What to produce | In the material below, find each line with the word "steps" and copy it.

◆ ◆ ◆ ◆

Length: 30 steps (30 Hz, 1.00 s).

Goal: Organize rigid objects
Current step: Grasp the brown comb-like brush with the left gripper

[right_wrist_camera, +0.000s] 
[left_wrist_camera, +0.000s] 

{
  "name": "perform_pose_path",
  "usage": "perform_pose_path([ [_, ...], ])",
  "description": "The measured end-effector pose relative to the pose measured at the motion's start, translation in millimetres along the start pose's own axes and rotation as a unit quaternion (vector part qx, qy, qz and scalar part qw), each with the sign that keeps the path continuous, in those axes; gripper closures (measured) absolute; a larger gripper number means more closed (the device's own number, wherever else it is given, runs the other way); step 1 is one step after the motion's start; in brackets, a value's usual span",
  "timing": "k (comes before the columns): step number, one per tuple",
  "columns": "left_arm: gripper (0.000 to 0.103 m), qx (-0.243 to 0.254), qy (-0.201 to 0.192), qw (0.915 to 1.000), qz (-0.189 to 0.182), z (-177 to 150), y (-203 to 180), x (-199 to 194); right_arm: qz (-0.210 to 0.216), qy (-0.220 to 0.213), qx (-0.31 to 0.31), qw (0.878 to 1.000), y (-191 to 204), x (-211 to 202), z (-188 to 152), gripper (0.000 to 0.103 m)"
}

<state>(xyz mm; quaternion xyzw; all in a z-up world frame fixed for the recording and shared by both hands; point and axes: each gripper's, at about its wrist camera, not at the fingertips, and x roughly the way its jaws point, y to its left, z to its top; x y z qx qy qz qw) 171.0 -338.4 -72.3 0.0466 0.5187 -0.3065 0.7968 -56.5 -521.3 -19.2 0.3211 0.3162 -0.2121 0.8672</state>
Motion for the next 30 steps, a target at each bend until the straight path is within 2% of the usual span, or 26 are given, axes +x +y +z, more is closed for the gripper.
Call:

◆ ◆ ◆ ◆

Expected answer |
Length: 30 steps (30 Hz, 1.00 s).
Motion for the next 30 steps, a target at each bend until the straight path is within 2% of the usual span, or 26 are given, axes +x +y +z, more is closed for the gripper.

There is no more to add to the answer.